The process was over by about 130 million years ago, though the margins of the Gulf underwent later developments, e.g. the Sierra Madre Oriental (mountain chains from Monterrey through the Huasteca region of Mexico), which were part of the same Laramide Orogeny (40 to 70 mya) that created the Front Range of the Rocky Mountains.

A more general bit of advice to the OP: if you’re curious about the origins of a water body, first find a map which clearly shows the continental slopes. Don’t be misled by where coastlines happen to be right now. Generally, the shallow seas offshore are just part of the continents (for many purposes of analysis) – so the “real” shape of oceans and seas is rarely what you think it is.

(That’s one reason it took decades for the scientific community to agree with Wegener’s insights about continental drift – we didn’t have much data on ocean depths until the me-1950s, when Mary Tharp and others ran their expeditions and produced their maps).

The simplest way to describe the Caribbean’s origin is that North America separated from South America, and a bunch of stuff passed between them, moving west to east on the same big Pacific “conveyor belt” that brought exotic terranes like Point Reyes and Palos Verdes to attach to California.
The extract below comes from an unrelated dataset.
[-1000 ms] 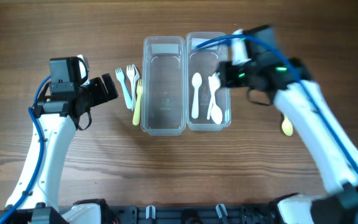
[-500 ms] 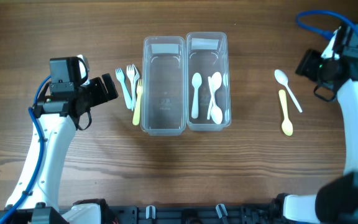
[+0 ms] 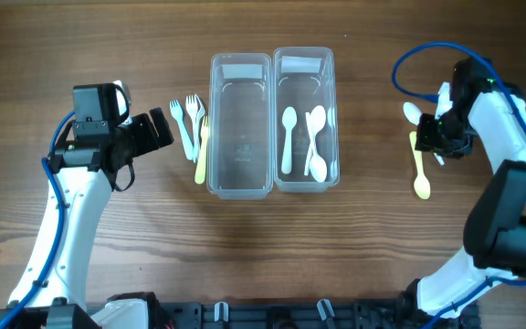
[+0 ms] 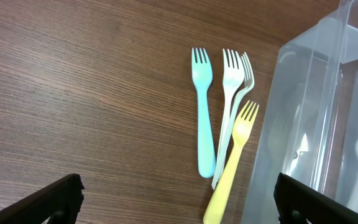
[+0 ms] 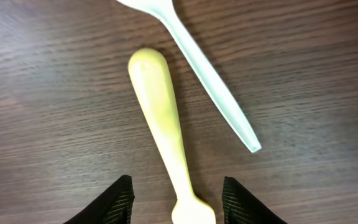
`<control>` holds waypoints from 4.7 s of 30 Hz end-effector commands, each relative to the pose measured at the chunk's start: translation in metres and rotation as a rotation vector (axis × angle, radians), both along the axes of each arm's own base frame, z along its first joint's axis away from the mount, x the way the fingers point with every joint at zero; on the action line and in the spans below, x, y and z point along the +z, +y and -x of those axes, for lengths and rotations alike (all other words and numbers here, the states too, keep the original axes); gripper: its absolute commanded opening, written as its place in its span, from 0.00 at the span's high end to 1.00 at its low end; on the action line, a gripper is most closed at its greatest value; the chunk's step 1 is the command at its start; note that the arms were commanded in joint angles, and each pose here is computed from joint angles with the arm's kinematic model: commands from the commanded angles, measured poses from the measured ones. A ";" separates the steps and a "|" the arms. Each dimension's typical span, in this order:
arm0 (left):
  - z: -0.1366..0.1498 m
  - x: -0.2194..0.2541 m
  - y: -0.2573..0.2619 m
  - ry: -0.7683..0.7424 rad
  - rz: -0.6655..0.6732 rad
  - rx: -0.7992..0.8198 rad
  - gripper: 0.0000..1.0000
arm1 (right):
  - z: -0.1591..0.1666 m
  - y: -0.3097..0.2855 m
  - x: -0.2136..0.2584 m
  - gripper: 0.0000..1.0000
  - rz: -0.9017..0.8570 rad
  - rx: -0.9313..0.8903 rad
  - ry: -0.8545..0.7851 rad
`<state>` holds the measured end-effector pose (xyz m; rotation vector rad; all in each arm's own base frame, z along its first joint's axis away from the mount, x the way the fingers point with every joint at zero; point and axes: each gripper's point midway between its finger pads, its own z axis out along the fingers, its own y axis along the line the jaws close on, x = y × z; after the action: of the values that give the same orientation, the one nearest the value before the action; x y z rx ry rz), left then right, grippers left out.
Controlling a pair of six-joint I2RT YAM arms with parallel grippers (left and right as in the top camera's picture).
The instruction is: Pack container
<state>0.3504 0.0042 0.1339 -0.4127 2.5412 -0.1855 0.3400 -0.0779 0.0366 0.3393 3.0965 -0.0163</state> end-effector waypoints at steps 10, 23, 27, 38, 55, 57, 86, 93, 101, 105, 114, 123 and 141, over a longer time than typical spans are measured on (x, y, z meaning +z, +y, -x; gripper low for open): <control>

(BTW, in the last few million years, that conveyor belt has finally started to wind down, as the East Pacific Rise spreading center disappears under the North American Plate. Local effects vary, and include the San Andreas transform fault system, and the brand-new spreading center in Mexico’s Gulf of California. The fact that a spreading center can disappear under a continental plate makes you realize that tectonics is working at different scales, more or less independently: the scale of plates which we’re familiar with, but then also a bigger scale, of whole “plate systems” with their own relative movement.)